▶ **Activity**
Transcribe the listing that follows exactly, from its first line to its last.

▶ **Data segment**
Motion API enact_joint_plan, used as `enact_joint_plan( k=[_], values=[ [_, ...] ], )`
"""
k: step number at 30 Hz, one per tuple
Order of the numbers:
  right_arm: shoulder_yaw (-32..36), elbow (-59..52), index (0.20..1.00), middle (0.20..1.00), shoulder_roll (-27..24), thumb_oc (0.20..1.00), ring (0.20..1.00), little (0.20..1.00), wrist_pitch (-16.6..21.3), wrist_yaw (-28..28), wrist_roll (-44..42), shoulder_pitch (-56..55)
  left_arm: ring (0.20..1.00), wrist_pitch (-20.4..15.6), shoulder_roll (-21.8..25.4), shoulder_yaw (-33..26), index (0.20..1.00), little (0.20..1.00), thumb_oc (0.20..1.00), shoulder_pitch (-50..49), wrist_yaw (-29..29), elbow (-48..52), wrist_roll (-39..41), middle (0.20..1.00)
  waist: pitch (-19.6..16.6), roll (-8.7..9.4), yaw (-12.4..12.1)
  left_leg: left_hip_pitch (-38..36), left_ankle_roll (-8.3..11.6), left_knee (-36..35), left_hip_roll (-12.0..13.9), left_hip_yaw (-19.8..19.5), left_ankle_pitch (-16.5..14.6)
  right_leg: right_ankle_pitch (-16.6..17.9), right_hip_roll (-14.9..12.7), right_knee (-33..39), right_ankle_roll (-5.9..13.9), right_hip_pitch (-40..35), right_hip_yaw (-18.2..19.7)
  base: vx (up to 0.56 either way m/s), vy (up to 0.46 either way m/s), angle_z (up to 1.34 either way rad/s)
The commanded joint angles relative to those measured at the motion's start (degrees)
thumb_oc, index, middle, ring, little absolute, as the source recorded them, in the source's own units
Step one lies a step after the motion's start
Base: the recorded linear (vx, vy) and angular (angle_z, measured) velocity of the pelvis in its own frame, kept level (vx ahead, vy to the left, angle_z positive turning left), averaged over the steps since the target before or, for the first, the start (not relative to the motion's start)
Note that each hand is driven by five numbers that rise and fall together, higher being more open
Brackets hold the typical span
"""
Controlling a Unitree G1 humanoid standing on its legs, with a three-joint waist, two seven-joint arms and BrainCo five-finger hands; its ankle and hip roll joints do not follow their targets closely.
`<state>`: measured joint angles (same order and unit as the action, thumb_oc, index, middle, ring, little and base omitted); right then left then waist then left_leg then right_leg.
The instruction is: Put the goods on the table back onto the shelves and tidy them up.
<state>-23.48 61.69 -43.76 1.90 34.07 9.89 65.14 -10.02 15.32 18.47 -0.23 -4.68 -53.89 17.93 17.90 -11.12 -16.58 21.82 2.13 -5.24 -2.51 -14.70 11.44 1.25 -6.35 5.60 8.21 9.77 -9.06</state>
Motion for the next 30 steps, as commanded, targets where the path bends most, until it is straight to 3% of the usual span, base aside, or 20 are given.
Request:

▶ **Final answer**
Motion API enact_joint_plan, used as `enact_joint_plan( k=[_], values=[ [_, ...] ], )`
"""
k: step number at 30 Hz, one per tuple
Order of the numbers:
  right_arm: shoulder_yaw (-32..36), elbow (-59..52), index (0.20..1.00), middle (0.20..1.00), shoulder_roll (-27..24), thumb_oc (0.20..1.00), ring (0.20..1.00), little (0.20..1.00), wrist_pitch (-16.6..21.3), wrist_yaw (-28..28), wrist_roll (-44..42), shoulder_pitch (-56..55)
  left_arm: ring (0.20..1.00), wrist_pitch (-20.4..15.6), shoulder_roll (-21.8..25.4), shoulder_yaw (-33..26), index (0.20..1.00), little (0.20..1.00), thumb_oc (0.20..1.00), shoulder_pitch (-50..49), wrist_yaw (-29..29), elbow (-48..52), wrist_roll (-39..41), middle (0.20..1.00)
  waist: pitch (-19.6..16.6), roll (-8.7..9.4), yaw (-12.4..12.1)
  left_leg: left_hip_pitch (-38..36), left_ankle_roll (-8.3..11.6), left_knee (-36..35), left_hip_roll (-12.0..13.9), left_hip_yaw (-19.8..19.5), left_ankle_pitch (-16.5..14.6)
  right_leg: right_ankle_pitch (-16.6..17.9), right_hip_roll (-14.9..12.7), right_knee (-33..39), right_ankle_roll (-5.9..13.9), right_hip_pitch (-40..35), right_hip_yaw (-18.2..19.7)
  base: vx (up to 0.56 either way m/s), vy (up to 0.46 either way m/s), angle_z (up to 1.34 either way rad/s)
The commanded joint angles relative to those measured at the motion's start (degrees)
thumb_oc, index, middle, ring, little absolute, as the source recorded them, in the source's own units
Step one lies a step after the motion's start
Base: the recorded linear (vx, vy) and angular (angle_z, measured) velocity of the pelvis in its own frame, kept level (vx ahead, vy to the left, angle_z positive turning left), averaged over the steps since the target before or, for the first, the start (not relative to the motion's start)
Note that each hand is driven by five numbers that rise and fall together, higher being more open
Brackets hold the typical span
"""
Controlling a Unitree G1 humanoid standing on its legs, with a three-joint waist, two seven-joint arms and BrainCo five-finger hands; its ankle and hip roll joints do not follow their targets closely.
`<state>`: measured joint angles (same order and unit as the action, thumb_oc, index, middle, ring, little and base omitted); right then left then waist then left_leg then right_leg.
The instruction is: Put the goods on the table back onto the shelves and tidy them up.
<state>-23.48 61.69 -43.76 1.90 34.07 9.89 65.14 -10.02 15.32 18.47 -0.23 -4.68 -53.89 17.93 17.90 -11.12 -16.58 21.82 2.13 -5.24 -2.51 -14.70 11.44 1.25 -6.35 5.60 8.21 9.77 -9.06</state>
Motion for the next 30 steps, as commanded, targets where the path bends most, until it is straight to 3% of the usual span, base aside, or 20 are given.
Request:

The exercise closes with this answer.